Review: Gonjiam: Haunted Asylum

Gonjiam: Haunted Asylum (곤지암)
3.5

Summary

Gonjiam: Haunted Asylum (곤지암) - Australian posterThe South Korean take on the found-footage horror genre borrows from some of its forbears, but still manages to relieve us of our bejesuses when it counts.

The Blair Witch Project has a lot to answer for. While not the first to use a mockumentary format, it popularised the faux found-footage motif used in everything from Cloverfield to Ghost Hunters style shows on cable. GONJIAM: HAUNTED ASYLUM (곤지암) owes more to the latter, and that’s just one of the reasons it stands out in a crowded marketplace of imitators.

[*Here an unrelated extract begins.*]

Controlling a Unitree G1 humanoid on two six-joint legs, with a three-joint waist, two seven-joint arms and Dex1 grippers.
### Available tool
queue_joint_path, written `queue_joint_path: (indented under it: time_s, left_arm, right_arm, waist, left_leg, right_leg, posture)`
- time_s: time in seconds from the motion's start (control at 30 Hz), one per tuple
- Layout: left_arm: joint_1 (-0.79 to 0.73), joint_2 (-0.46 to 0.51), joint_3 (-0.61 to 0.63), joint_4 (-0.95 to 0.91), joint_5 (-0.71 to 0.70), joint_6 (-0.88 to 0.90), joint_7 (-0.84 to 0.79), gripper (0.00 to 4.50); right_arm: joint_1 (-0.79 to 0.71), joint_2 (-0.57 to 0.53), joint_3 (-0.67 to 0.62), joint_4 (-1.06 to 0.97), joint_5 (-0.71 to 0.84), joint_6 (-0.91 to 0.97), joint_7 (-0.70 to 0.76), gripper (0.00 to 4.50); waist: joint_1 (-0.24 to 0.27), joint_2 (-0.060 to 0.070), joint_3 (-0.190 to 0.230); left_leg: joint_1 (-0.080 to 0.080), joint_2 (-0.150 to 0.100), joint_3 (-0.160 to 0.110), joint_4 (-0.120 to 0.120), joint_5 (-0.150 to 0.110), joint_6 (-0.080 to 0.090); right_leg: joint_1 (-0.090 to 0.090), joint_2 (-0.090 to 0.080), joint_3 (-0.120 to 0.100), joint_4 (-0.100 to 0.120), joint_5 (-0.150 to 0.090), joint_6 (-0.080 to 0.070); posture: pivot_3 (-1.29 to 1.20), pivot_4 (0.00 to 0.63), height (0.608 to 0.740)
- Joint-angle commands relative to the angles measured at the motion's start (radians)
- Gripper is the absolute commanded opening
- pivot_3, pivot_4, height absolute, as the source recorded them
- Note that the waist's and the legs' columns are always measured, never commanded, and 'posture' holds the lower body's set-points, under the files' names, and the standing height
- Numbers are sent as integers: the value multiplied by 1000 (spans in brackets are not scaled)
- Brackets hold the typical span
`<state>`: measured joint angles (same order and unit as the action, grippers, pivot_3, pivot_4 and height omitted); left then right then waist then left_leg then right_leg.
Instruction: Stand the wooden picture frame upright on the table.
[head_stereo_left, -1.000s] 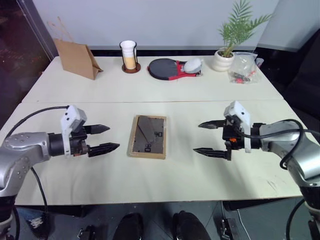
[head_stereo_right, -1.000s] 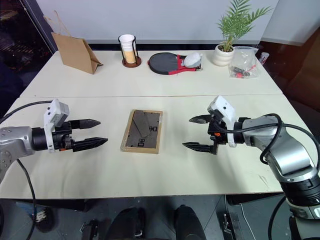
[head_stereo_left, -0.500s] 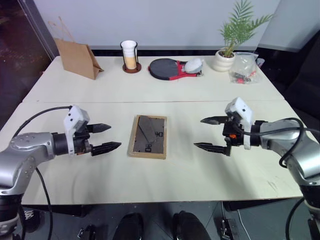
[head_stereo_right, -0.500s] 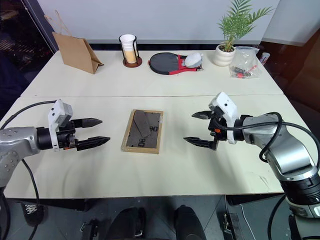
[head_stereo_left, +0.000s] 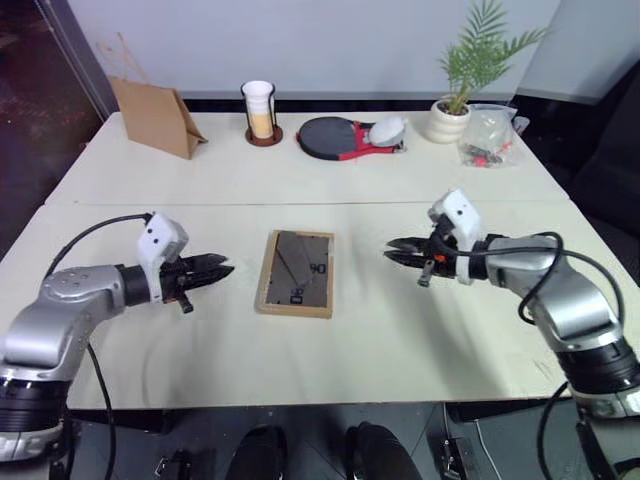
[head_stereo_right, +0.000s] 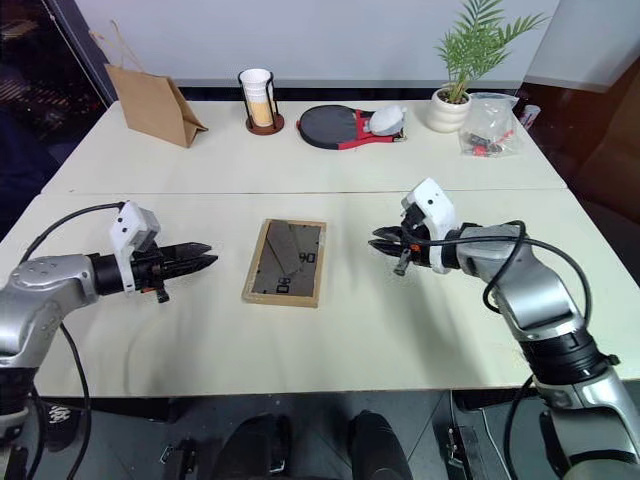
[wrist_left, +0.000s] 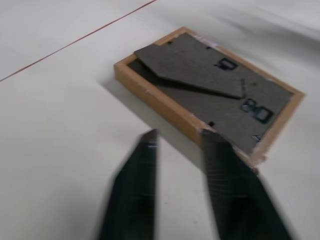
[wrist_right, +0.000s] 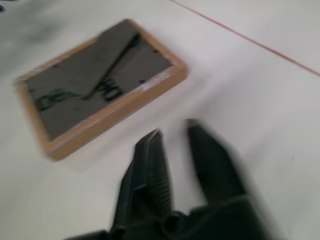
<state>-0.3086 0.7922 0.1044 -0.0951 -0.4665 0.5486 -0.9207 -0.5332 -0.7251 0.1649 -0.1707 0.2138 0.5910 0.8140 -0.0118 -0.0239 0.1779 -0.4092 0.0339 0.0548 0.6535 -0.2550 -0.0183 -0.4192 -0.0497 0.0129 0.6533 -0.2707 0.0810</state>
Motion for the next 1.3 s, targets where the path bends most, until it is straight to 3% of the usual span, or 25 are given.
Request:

While it’s more difficult to create a truly viral prank in 2018, the line between fact and fiction in director and co-writer Jung Bum-shik’s film adds fuel to the fire. In 2012, CNN named Gonjiam Psychiatric Hospital in Gyeonggi, South Korea one of the 7 freakiest places on the planet. Legend follows that patients started dying in the 1970s, and a closure soon followed.

In the film, a camera crew led by captain Ha-joon (Wi Ha-joon) is taken into the abandoned hospital. Each member of the crew is rigged with small cameras to capture their experience and reactions. As a point of difference to other similar films, this one is being livestreamed to hundreds of thousands of viewers. What the crew doesn’t know is that Ha-joon has concocted a hoax to boost viewers. However, it soon becomes evident that even Ha-joon doesn’t know the full extent of the real scares waiting for them.

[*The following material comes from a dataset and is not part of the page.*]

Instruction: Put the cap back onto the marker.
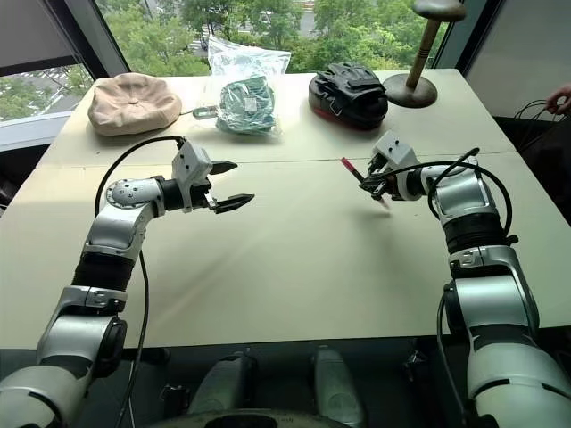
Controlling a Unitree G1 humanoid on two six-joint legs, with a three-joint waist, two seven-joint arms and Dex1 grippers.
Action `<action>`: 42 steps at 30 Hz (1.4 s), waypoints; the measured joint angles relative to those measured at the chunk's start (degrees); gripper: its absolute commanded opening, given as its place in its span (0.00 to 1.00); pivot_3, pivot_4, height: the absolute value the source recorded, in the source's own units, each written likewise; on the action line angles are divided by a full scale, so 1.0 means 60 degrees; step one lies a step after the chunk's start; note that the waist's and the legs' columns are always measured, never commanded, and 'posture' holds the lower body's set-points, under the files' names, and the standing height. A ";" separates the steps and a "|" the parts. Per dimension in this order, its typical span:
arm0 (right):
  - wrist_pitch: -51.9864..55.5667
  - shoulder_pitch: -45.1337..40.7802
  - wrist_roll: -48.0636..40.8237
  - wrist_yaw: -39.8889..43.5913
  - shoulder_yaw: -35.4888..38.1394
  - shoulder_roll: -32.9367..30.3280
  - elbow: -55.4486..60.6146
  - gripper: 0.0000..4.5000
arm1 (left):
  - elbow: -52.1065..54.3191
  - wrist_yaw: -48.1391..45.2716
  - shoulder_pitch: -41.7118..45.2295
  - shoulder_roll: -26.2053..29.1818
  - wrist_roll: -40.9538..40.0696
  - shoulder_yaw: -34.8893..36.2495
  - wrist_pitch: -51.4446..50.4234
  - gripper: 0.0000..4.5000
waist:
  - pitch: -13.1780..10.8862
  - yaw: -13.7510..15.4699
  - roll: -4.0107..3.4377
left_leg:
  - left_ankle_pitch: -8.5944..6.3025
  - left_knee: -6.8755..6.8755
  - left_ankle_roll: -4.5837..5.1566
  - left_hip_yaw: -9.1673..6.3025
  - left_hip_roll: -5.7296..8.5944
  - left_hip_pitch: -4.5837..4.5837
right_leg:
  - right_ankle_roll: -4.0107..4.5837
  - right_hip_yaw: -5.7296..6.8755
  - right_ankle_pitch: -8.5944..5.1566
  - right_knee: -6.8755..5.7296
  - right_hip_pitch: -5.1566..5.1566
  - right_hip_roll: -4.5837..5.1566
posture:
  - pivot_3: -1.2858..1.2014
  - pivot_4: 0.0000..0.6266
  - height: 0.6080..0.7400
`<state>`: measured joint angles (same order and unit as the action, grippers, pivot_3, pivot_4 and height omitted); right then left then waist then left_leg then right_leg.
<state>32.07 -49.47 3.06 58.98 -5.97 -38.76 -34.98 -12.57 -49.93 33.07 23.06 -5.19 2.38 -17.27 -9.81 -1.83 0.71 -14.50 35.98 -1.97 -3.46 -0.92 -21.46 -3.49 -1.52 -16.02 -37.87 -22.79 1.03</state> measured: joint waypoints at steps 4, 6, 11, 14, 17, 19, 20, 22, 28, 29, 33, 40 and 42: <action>0.1668 0.0391 -0.0313 -0.0275 0.0196 -0.0046 0.0992 0.00 | 0.1540 0.1733 -0.0764 -0.0810 -0.0289 0.0322 -0.1380 0.99 | 0.0001 0.0097 0.0002 | 0.0000 0.0010 -0.0001 0.0004 0.0011 0.0013 | 0.0000 0.0001 0.0001 0.0012 0.0024 -0.0005 | 0.52 0.24 1.00; 0.2153 0.0543 -0.0449 -0.0482 0.0316 -0.0041 0.1205 0.00 | 0.2102 0.2415 -0.1079 -0.1118 -0.0354 0.0392 -0.1854 0.99 | 0.0001 0.0136 0.0002 | 0.0000 0.0009 -0.0001 0.0002 0.0011 0.0023 | 0.0000 0.0002 0.0001 0.0014 0.0037 -0.0007 | 0.52 0.24 1.00; 0.2524 0.0536 -0.0648 -0.1136 0.0475 0.0010 0.0967 0.00 | 0.2800 0.2938 -0.1771 -0.1240 -0.0664 0.0346 -0.2741 0.99 | 0.0002 0.0158 0.0002 | 0.0000 0.0007 -0.0001 0.0002 0.0013 0.0021 | 0.0001 0.0005 0.0001 0.0030 0.0042 -0.0009 | 0.52 0.24 1.00; 0.2503 0.0533 -0.0684 -0.1284 0.0484 0.0017 0.0720 0.00 | 0.2985 0.2920 -0.1937 -0.1229 -0.0896 0.0174 -0.3041 0.99 | 0.0002 0.0214 0.0003 | 0.0000 0.0008 -0.0002 -0.0002 0.0016 0.0016 | 0.0001 0.0012 0.0001 0.0057 0.0058 -0.0005 | 0.52 0.24 1.00; 0.2510 0.0557 -0.0699 -0.1368 0.0458 0.0015 0.0428 0.42 | 0.3044 0.2906 -0.1937 -0.0976 -0.1024 0.0161 -0.3074 1.00 | 0.0002 0.0188 0.0002 | 0.0000 0.0003 -0.0002 0.0005 0.0019 0.0011 | 0.0000 0.0012 0.0002 0.0084 0.0060 -0.0003 | 0.52 0.24 1.00; 0.2467 0.0571 -0.0743 -0.1341 0.0465 0.0005 0.0352 0.63 | 0.3048 0.2899 -0.1946 -0.0839 -0.1098 0.0162 -0.3066 1.00 | 0.0004 0.0175 -0.0001 | 0.0000 -0.0001 -0.0002 0.0011 0.0019 0.0014 | 0.0000 0.0011 0.0002 0.0088 0.0061 -0.0002 | 0.52 0.24 1.00; 0.2448 0.0569 -0.0743 -0.1342 0.0465 -0.0011 0.0342 0.77 | 0.3050 0.2895 -0.1947 -0.0826 -0.1120 0.0154 -0.3064 1.00 | 0.0004 0.0172 -0.0001 | 0.0000 -0.0001 -0.0002 0.0010 0.0018 0.0014 | 0.0000 0.0011 0.0002 0.0090 0.0061 -0.0003 | 0.52 0.24 1.00; 0.2374 0.0570 -0.0738 -0.1384 0.0464 -0.0018 0.0328 0.98 | 0.3050 0.2881 -0.1953 -0.0805 -0.1157 0.0107 -0.3064 1.00 | 0.0004 0.0169 -0.0001 | 0.0000 -0.0001 -0.0002 0.0009 0.0018 0.0013 | 0.0000 0.0011 0.0002 0.0091 0.0061 -0.0003 | 0.52 0.24 1.00; 0.1799 0.0495 -0.0755 -0.1853 0.0618 -0.0046 -0.0045 0.99 | 0.3049 0.2561 -0.2005 -0.0324 -0.1588 0.0132 -0.3066 1.00 | 0.0002 0.0166 -0.0002 | 0.0000 -0.0005 -0.0002 0.0014 0.0019 0.0010 | 0.0000 0.0009 0.0002 0.0091 0.0052 -0.0004 | 0.52 0.24 1.00; 0.1645 0.0487 -0.0835 -0.1829 0.0731 -0.0063 -0.0040 0.99 | 0.3045 0.2436 -0.2005 -0.0156 -0.1692 0.0168 -0.3066 1.00 | 0.0002 0.0164 -0.0003 | 0.0000 -0.0008 -0.0002 0.0014 0.0019 0.0007 | 0.0000 0.0009 0.0001 0.0091 0.0047 -0.0005 | 0.52 0.24 1.00; 0.1189 0.0653 -0.1613 -0.1109 0.1229 -0.0316 0.1063 0.99 | 0.3005 0.1518 -0.2002 0.0859 -0.2202 0.0471 -0.3044 1.00 | -0.0001 0.0107 -0.0007 | 0.0000 -0.0035 -0.0002 0.0017 0.0011 0.0005 | 0.0001 0.0008 0.0001 0.0093 0.0029 -0.0018 | 0.52 0.24 1.00; 0.1107 0.2683 -0.3096 -0.0747 0.2012 -0.0021 0.4974 0.99 | 0.2932 0.0563 -0.2477 0.1846 -0.3189 0.1832 -0.2550 1.00 | -0.0001 0.0156 -0.0006 | -0.0001 -0.0075 -0.0002 0.0002 -0.0005 0.0005 | 0.0004 0.0009 -0.0001 0.0120 0.0031 -0.0013 | 0.52 0.24 1.00; 0.1258 0.3361 -0.3359 -0.1000 0.2030 0.0277 0.5628 0.99 | 0.3005 0.0465 -0.2919 0.1928 -0.3354 0.2050 -0.2487 1.00 | -0.0001 0.0163 -0.0007 | -0.0001 -0.0074 -0.0002 0.0007 -0.0007 0.0005 | 0.0003 0.0004 -0.0001 0.0120 0.0030 0.0013 | 0.52 0.24 1.00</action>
<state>39.62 -29.31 -17.09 52.98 6.21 -37.10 -1.21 5.46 -47.14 15.56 34.63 -25.31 14.68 -32.19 -9.82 -0.85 0.67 -14.51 35.53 -1.99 -3.42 -0.97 -21.44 -3.47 -1.50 -16.03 -37.15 -22.61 1.10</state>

Gonjiam: Haunted Asylum (곤지암)

If you’ve seen anything in the genre before, you know that it isn’t long before things start going horribly wrong. The trick in this more cynical and social media savvy age is to make the jumps seem genuine. The intense point-of-view technique makes every loud bang or corner turn as terrifying as actually walking through an abandoned building late at night. Dead chicken carcasses and strange ping pong sounds add to the surreality of it all. 

Surveillance cameras silently panning through empty rooms, for example, is a legitimately creepy effect. Randomly failing technology occasionally takes us out of the moment: “This is giving me a headache,” remarks one livestream viewer, and they’re not wrong. Yet this too becomes part of the rhythm. By the time shit starts getting freaky in the final act, with objects flying and doors being slammed left, right and centre, Jung Bum-shik has done a wonderful job of enveloping the audience in a self-contained spook bubble.    

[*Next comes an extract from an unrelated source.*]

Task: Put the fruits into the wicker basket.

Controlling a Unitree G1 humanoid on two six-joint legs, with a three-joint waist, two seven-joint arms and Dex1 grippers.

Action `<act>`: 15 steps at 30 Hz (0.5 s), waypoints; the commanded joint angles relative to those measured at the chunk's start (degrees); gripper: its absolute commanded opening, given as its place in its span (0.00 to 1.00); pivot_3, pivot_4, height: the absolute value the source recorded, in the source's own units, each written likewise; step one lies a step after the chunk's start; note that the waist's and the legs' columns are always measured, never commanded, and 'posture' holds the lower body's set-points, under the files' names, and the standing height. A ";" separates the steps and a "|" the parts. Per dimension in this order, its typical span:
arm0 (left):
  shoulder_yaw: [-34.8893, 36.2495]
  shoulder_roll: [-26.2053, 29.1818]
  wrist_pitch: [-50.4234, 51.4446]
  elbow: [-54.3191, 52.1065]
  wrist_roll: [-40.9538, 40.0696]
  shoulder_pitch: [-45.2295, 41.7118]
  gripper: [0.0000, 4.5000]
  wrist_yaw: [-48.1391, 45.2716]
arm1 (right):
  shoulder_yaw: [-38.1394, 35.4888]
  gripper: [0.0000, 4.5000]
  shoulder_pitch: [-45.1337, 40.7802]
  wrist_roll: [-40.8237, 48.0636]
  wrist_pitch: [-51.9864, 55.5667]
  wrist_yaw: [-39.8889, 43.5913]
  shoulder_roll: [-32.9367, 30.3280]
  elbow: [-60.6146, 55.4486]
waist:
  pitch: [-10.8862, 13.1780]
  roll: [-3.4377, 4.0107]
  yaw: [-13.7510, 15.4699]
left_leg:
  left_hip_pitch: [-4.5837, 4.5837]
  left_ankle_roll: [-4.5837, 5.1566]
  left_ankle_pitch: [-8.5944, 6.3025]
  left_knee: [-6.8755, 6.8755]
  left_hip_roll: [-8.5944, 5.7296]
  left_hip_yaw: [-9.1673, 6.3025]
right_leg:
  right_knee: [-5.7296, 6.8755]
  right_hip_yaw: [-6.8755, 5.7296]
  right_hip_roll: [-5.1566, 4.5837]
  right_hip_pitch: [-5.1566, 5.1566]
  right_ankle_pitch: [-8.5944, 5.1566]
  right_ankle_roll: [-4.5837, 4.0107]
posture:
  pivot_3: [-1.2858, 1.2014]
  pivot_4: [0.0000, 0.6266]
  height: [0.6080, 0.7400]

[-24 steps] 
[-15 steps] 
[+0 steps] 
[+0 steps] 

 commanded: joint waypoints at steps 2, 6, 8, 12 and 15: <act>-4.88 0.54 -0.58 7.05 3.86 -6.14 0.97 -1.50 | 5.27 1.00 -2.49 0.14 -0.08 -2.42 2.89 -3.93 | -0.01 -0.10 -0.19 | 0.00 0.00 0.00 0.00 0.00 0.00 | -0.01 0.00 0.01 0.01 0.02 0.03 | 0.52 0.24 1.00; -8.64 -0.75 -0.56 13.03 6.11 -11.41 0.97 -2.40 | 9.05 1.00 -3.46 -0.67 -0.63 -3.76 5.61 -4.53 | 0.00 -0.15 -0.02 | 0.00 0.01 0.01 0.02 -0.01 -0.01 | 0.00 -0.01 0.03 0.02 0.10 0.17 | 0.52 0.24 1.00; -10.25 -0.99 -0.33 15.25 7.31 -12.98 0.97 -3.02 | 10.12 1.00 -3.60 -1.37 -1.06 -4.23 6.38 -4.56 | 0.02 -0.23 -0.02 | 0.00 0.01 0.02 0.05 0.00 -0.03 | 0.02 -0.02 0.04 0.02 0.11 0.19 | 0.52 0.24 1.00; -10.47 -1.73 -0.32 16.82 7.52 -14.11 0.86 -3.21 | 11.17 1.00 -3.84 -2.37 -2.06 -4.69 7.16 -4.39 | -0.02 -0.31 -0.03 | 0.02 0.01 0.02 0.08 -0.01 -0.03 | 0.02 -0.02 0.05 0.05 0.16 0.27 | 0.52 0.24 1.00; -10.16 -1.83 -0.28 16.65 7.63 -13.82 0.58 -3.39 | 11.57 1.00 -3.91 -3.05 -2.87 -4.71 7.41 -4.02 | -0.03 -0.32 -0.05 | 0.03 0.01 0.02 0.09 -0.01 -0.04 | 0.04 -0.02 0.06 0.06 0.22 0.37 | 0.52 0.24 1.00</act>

The cast of mostly unknowns is essential for selling this as a documentary. Some of the performances tread a little too close to acting rather than reacting, although Yoo Je-Yoon as a constantly nervous FX guy speaks for us all. When the otherwise intrepid Charlotte (Moon Ye-Won) somewhat incongruously flips her lid, the comical side is offset by the nervous laughter the audience shares.

There are shots lifted straight out of The Blair Witch Project, including the discovery of a companion standing alone in a remote corner. Yet the claustrophobic chaos of the final 15 minutes, set in the enigmatic ‘Room 402’ of the asylum, is such a white knuckle ride that these ‘tributes’ scarcely seem to matter. What GONJIAM: HAUNTED ASYLUM lacks in overall originality of concept, it more than makes up for in moment-to-moment execution.

Asia in Focus2018 | South Korea | DIRECTOR: Jung Bum-shik | WRITERS:Jung Bum-shik, Park Sang-min | CAST: Wi Ha-Joon, Park Ji-Hyun, Oh Ah-Yeon, Moon Ye-Won, Park Sung-Hoon, Lee Seung-Wook, Yoo Je-Yoon | DISTRIBUTOR: JBG Pictures (AUS) | RUNNING TIME: 94 minutes | RELEASE DATE: 19 April 2018 (AUS)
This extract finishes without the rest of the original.